La reprise du contrôle de ses eaux menace les communautés de pêcheurs du continent. La création de ports francs au Royaume-Uni va poser des problèmes aux grands ports européens comme Rotterdam, Anvers, Le Havre. Le versement d’aides d’Etat va fausser la concurrence. Tout cela inquiète dans les capitales de l’UE.

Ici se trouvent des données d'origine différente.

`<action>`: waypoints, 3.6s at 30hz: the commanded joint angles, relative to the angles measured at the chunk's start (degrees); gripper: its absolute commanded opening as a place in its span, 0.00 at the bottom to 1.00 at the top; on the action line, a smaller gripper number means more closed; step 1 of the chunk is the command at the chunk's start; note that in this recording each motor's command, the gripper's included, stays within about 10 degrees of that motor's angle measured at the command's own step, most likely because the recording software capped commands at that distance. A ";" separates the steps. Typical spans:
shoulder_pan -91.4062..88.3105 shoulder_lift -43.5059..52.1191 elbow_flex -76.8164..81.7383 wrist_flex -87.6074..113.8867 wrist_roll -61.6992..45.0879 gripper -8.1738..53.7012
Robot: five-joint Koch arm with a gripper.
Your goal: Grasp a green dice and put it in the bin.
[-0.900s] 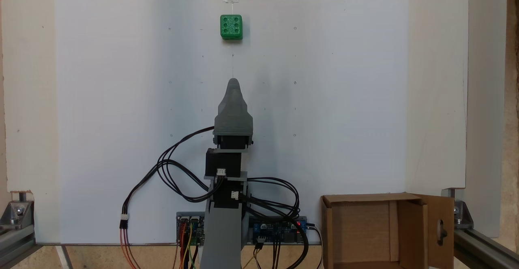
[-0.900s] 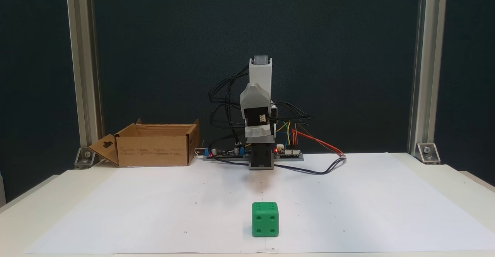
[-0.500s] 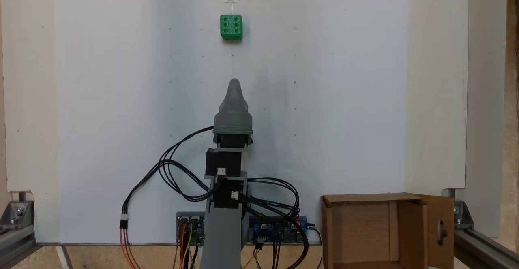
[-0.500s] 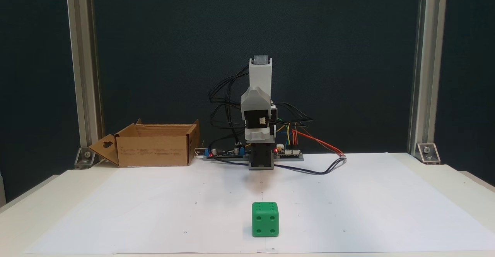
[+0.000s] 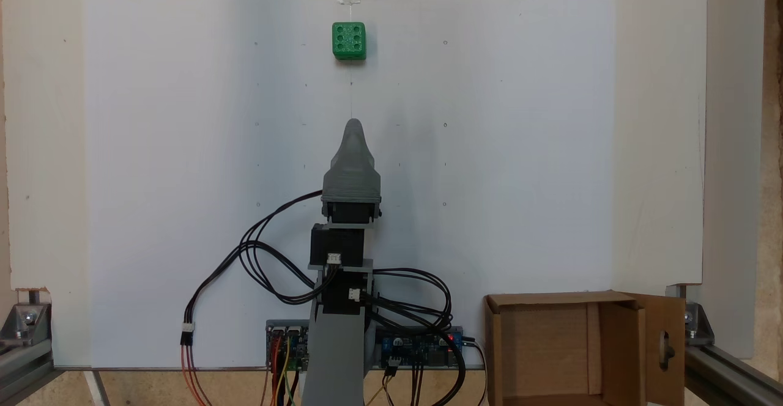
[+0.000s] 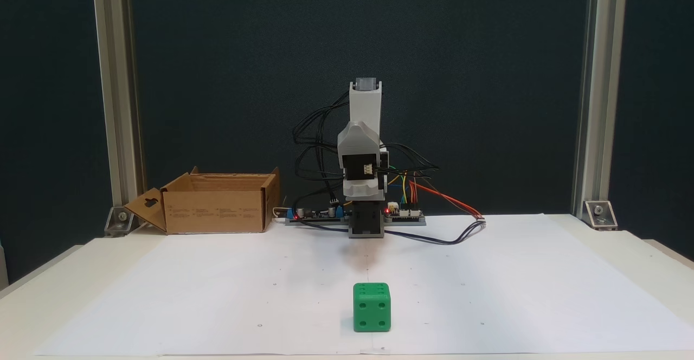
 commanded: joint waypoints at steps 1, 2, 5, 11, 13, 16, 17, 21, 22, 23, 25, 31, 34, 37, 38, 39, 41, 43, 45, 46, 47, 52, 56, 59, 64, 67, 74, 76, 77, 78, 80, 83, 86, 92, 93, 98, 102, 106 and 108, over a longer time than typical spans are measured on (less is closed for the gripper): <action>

Boris Johnson invoque la souveraineté retrouvée du Royaume-Uni pour justifier ses prises de position. L’argument agace. « C’est purement idéologique. L’engagement sur un niveau de standards élevé dans un accord international n’a jamais été incompatible avec la souveraineté. Il a le droit de rejeter l’offre européenne, mais chacun sait que le Royaume-Uni sera la première victime d’une relation ramenée aux règles de l’OMC », s’insurgent les diplomates européens à Bruxelles.

« Personne ne viendra remplacer Nissan quand il quittera le site de Sunderland », explique l’un d’eux.